Chat Room for Q and A
- The followings are from year 2006
Q1
In discussing the homework with some members of our group, we have noticed that there is something slightly different about the SUPPORT dataset that was updated on the website yesterday (Feb. 7), and the one that existed before that. You might want to mention to everyone in class that the dataset has been updated, and the current version is the one that should be downloaded. It makes a slight difference in the results of the linear regression models involving the transformed total cost variable.
A1
Thanks for letting me know. I am not sure why this happened, because I only uploaded it once, so there should not be two different versions... Anyway, I will let the rest of the class know.
Q2
In the updated dataset, when transforming totcst to ln_cost in SPSS, we now get a "warning" message in the Output file that says: "The argument for the natural log function is less than or equal to zero. The result has been set to the system-missing value." Is this okay? Some people are getting slightly different numbers for the results of the confidence intervals and B values, and I believe it may be due to the issue of these missing values--which must be different between the new and old datasets.
A2
It probably because some patients in the database have zero hospital cost (it sounds odd, though). When you have zero value, log transformation does not work, so it returns missing. When you have missing, the whole observations for this person will not be used in the analysis, so it better not to leave it as missing. Try to impute missing (before log transformation) with $1, it converts to zero in log scale. Another solution is to use power transformation cubic root, for example. totcst**(1/3)
Q3
How do you deal with ln_cost in this instance? It doesn't seem to make sense to say "There was a $.542 decrease in the natural log of hospital cost when albumin level increases by 1 g/dL," does it?
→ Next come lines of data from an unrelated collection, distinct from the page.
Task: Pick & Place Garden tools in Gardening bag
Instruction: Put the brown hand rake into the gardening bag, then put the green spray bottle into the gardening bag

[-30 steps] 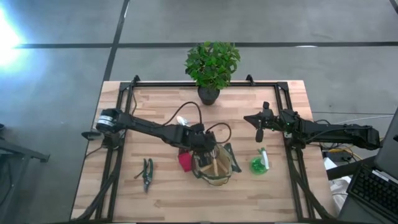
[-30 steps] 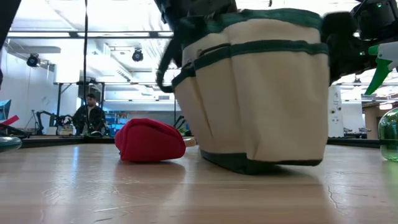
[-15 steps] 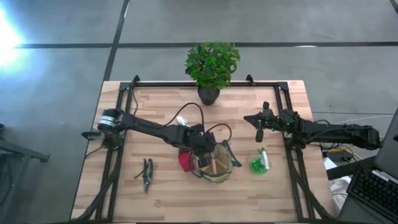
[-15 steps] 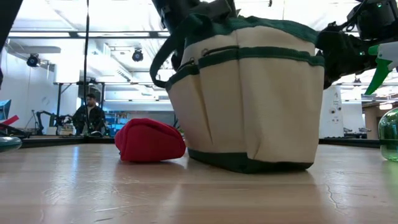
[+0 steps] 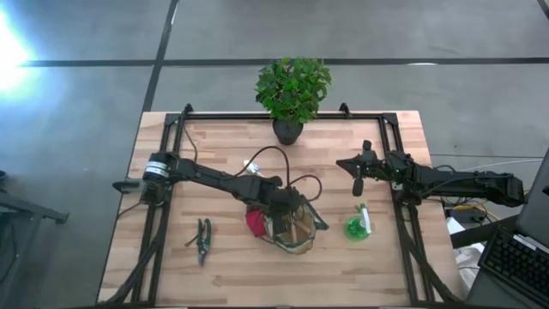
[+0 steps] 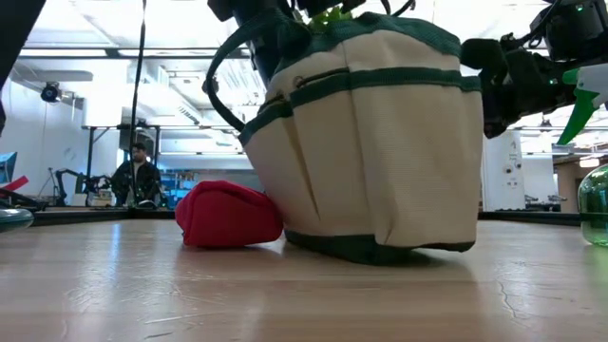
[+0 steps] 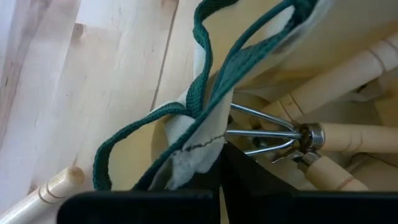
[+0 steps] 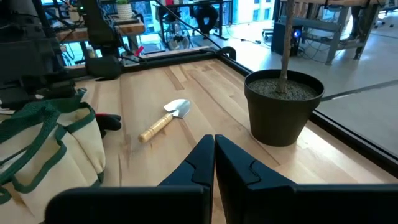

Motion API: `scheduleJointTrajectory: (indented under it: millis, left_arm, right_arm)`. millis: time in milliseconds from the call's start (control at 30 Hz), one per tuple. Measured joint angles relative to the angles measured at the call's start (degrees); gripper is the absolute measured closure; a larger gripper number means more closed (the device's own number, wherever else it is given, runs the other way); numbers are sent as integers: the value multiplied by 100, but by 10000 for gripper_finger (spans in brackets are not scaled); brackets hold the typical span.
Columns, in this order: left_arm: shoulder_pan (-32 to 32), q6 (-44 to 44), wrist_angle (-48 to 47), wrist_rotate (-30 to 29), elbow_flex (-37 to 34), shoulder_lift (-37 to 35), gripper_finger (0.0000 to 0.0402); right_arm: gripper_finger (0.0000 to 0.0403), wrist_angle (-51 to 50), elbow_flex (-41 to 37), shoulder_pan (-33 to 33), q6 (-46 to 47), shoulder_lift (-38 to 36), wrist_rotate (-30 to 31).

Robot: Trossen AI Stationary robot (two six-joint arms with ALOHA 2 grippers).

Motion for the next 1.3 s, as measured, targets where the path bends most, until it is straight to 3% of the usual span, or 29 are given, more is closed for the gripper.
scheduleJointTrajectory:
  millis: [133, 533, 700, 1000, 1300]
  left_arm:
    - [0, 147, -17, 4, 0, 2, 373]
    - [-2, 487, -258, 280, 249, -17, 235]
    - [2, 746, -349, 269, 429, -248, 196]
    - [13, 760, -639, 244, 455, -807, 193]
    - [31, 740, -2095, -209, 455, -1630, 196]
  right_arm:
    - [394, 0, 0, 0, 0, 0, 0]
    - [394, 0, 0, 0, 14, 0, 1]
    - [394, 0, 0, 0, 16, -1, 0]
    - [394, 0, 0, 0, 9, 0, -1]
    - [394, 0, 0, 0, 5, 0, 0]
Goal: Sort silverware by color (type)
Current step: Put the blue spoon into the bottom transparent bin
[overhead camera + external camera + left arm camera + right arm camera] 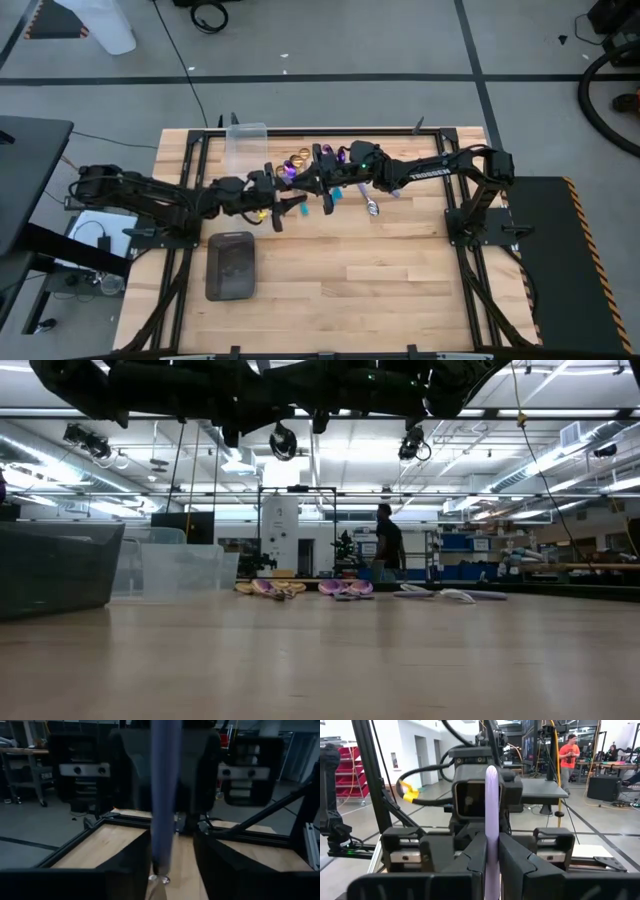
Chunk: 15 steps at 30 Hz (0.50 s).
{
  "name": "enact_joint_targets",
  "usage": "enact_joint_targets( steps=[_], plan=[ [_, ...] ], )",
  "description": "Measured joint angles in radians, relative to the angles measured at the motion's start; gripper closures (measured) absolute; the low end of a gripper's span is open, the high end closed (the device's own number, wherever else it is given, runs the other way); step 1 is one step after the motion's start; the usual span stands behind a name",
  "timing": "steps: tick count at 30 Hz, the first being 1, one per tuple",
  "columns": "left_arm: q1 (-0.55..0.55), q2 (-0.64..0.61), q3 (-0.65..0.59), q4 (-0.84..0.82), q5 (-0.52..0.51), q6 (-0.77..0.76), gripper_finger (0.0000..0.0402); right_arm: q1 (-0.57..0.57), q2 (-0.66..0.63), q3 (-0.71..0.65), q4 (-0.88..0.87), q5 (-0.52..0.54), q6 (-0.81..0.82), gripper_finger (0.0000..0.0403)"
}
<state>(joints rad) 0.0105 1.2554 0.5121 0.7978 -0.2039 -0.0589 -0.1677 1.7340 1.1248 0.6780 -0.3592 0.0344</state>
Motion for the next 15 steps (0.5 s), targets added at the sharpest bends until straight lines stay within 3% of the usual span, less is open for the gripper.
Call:
enact_joint_targets(
  steps=[8,15],
  plan=[
    [0.0,-0.055,0.0,-0.1,-0.008,-0.008,0.0355,0.0,0.0,0.0,-0.018,0.0,-0.005,0.0359],
    [0.0,-0.153,0.0,-0.268,-0.018,-0.04,0.0361,0.001,0.0,0.0,-0.037,0.035,-0.008,0.034]
  ],
)
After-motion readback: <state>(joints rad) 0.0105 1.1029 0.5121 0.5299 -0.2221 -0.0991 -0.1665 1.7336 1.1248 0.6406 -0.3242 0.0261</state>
Would it be best just to report the B value and 95% CI for a transformed variable, or can you still attach biological meaning to it (and try to explain what it indicates)?
A3
This is a great question! You may probably want to antilog (take exponential of $.542) and put is in your paper (same way for 95% CI). Problem with this is now your CI is not symmetric after antilog... These (Q2 and Q3) are well known difficulty using transformed variable.